Dataset extract START

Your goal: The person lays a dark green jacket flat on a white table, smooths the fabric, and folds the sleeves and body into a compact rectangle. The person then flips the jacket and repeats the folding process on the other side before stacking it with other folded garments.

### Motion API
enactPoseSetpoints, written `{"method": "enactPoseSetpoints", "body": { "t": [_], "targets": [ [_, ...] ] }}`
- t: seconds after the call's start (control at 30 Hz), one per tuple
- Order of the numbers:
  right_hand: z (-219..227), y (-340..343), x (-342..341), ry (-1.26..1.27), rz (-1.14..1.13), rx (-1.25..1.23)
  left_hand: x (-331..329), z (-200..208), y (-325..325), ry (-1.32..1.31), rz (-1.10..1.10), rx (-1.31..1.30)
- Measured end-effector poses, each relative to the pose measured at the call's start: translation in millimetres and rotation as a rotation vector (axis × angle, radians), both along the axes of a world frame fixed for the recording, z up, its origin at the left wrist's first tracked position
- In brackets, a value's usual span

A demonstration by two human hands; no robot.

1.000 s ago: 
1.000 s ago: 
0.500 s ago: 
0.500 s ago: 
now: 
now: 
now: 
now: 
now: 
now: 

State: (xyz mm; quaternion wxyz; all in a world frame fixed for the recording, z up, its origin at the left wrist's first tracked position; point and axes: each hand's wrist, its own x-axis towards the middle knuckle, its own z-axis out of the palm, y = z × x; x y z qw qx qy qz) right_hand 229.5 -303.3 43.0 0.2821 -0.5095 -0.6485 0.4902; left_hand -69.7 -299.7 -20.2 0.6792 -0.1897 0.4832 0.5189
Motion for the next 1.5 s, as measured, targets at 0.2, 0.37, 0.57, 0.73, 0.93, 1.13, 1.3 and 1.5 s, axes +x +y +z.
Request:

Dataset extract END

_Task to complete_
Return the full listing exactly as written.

_Answer to this task_
Your goal: The person lays a dark green jacket flat on a white table, smooths the fabric, and folds the sleeves and body into a compact rectangle. The person then flips the jacket and repeats the folding process on the other side before stacking it with other folded garments.

### Motion API
enactPoseSetpoints, written `{"method": "enactPoseSetpoints", "body": { "t": [_], "targets": [ [_, ...] ] }}`
- t: seconds after the call's start (control at 30 Hz), one per tuple
- Order of the numbers:
  right_hand: z (-219..227), y (-340..343), x (-342..341), ry (-1.26..1.27), rz (-1.14..1.13), rx (-1.25..1.23)
  left_hand: x (-331..329), z (-200..208), y (-325..325), ry (-1.32..1.31), rz (-1.10..1.10), rx (-1.31..1.30)
- Measured end-effector poses, each relative to the pose measured at the call's start: translation in millimetres and rotation as a rotation vector (axis × angle, radians), both along the axes of a world frame fixed for the recording, z up, its origin at the left wrist's first tracked position
- In brackets, a value's usual span

A demonstration by two human hands; no robot.

1.000 s ago: 
1.000 s ago: 
0.500 s ago: 
0.500 s ago: 
now: 
now: 
now: 
now: 
now: 
now: 

State: (xyz mm; quaternion wxyz; all in a world frame fixed for the recording, z up, its origin at the left wrist's first tracked position; point and axes: each hand's wrist, its own x-axis towards the middle knuckle, its own z-axis out of the palm, y = z × x; x y z qw qx qy qz) right_hand 229.5 -303.3 43.0 0.2821 -0.5095 -0.6485 0.4902; left_hand -69.7 -299.7 -20.2 0.6792 -0.1897 0.4832 0.5189
Motion for the next 1.5 s, as measured, targets at 0.2, 0.37, 0.57, 0.73, 0.93, 1.13, 1.3 and 1.5 s, axes +x +y +z.
Request:

The answer to this exercise has been written out completely.